Self-identified neo-liberal Mickey Kaus, writing in Slate, called the
"insufficiently publicized" and "deeply troubling" provision in the
legislation a "liberal conspiracy to expand the welfare rolls."

"If only for political purposes, I figured, Dems would have to wait a few
months or years before sabotaging Bill Clinton's major domestic
achievement," wrote Kaus. "It took them two weeks."

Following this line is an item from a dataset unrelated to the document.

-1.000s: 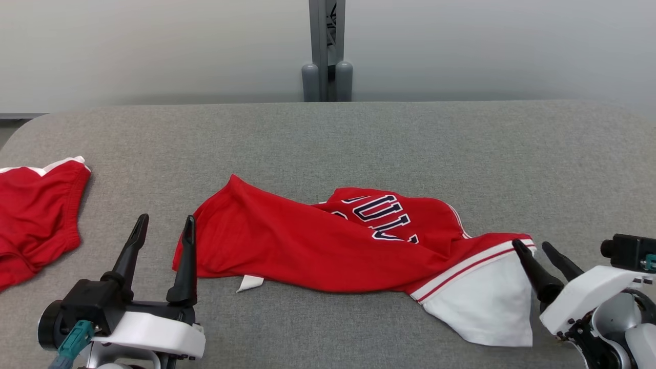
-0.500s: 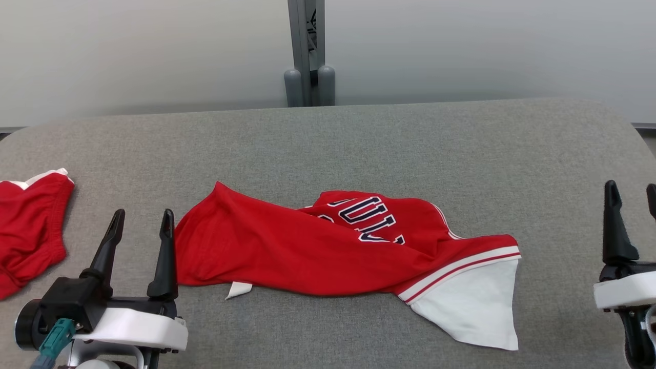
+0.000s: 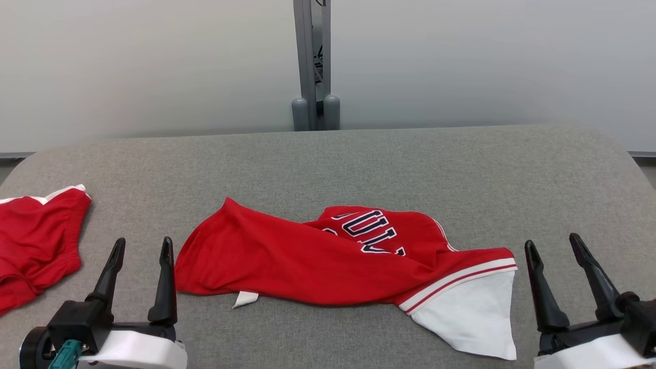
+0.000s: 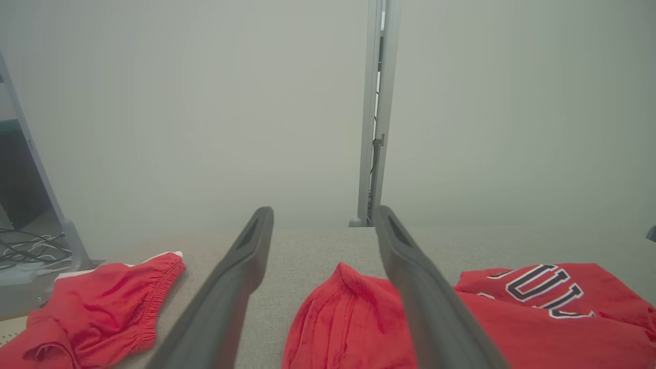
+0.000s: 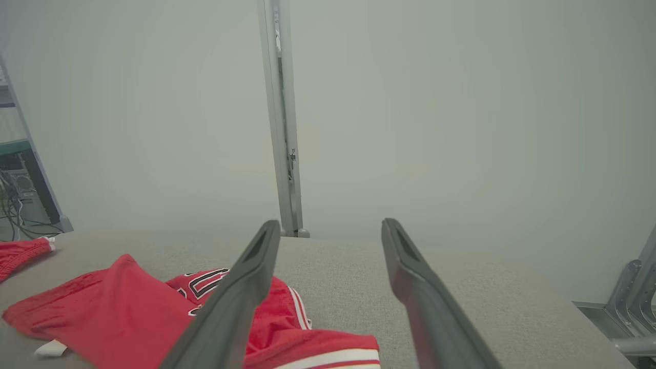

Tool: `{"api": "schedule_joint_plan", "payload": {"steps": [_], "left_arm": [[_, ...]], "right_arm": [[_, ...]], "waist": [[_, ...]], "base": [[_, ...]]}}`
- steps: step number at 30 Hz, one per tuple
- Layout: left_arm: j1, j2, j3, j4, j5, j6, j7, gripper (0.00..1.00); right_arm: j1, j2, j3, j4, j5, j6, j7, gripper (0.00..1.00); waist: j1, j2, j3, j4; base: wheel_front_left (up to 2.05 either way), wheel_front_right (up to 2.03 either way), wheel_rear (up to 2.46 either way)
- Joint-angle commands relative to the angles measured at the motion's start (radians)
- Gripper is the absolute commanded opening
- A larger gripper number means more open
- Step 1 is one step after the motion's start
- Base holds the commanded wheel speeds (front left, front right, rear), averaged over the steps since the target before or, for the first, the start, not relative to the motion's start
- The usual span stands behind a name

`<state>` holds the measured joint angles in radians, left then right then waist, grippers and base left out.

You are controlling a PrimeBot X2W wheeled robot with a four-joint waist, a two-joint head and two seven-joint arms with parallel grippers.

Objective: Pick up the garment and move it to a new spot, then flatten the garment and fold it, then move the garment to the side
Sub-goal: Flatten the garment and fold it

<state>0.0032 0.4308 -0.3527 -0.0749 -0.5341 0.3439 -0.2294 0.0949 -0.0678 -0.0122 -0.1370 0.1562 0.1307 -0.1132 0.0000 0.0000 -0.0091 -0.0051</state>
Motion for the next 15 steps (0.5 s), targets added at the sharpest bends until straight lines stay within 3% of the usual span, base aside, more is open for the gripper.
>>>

In the 1950s, welfare spending was less than 1% of GDP and 4% of government
expenditures at all levels. It is now the third largest federal expenditure,
following only Social Security and Medicare entitlements and education.
Fourth is national defense. For all the criticism leveled at the previous
administration for the taxpayer dollars spent on the battlefield, Obama,
says the Heritage study, "will spend more on welfare in a single year than
President George W. Bush spent on the war in Iraq during his entire
presidency."

The gains from the Iraq War are evident. A brutal anti-American dictator was
toppled, a terrorist-friendly regime was displaced and a representative
government was installed in a region filled with oppressive states. So what
of extravagant welfare spending? What have been its tangible benefits?

Government welfare programs have done nothing but institutionalize poverty.
The country is spending more than it ever has on the poor, yet neither
poverty nor want has been eradicated.

Accelerating welfare outlays will only make the problem worse.